Reproduce exactly the lines of the listing from the one containing "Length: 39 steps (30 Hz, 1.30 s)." to its final line, both included.

--- START ---

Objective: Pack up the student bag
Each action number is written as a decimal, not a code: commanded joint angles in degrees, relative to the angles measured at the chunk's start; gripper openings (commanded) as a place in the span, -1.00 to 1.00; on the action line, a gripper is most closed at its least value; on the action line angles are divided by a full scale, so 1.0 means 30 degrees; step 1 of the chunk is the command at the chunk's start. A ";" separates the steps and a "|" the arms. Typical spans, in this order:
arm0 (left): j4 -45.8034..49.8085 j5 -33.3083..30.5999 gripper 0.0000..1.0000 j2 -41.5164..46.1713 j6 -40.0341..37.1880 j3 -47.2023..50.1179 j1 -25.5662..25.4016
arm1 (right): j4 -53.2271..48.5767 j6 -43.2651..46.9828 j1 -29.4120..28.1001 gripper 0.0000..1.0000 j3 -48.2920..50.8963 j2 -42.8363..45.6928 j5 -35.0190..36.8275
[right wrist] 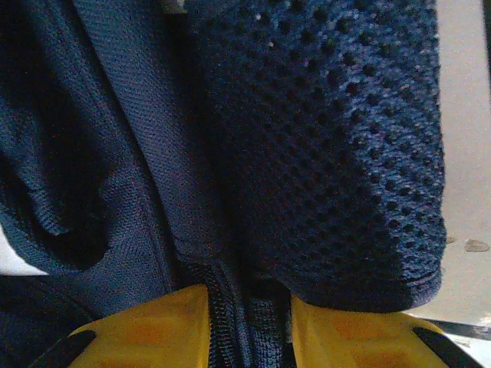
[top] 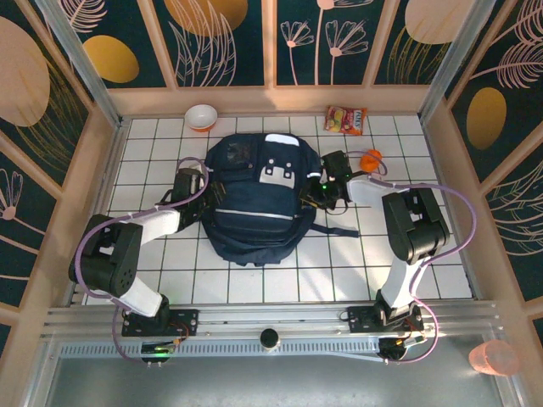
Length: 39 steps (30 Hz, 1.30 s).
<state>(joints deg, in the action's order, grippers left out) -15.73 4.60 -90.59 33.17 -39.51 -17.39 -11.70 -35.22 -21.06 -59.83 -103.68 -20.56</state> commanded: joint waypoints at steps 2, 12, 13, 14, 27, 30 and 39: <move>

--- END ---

**Response to this exercise**
Length: 39 steps (30 Hz, 1.30 s).
<state>(joints deg, in the action's order, grippers left out) -15.73 4.60 -90.59 33.17 -39.51 -17.39 -11.70 -35.22 -21.06 -59.83 -103.68 -20.56</state> commanded: joint waypoints at steps 2, 12, 13, 14, 27, 30 and 39: <move>

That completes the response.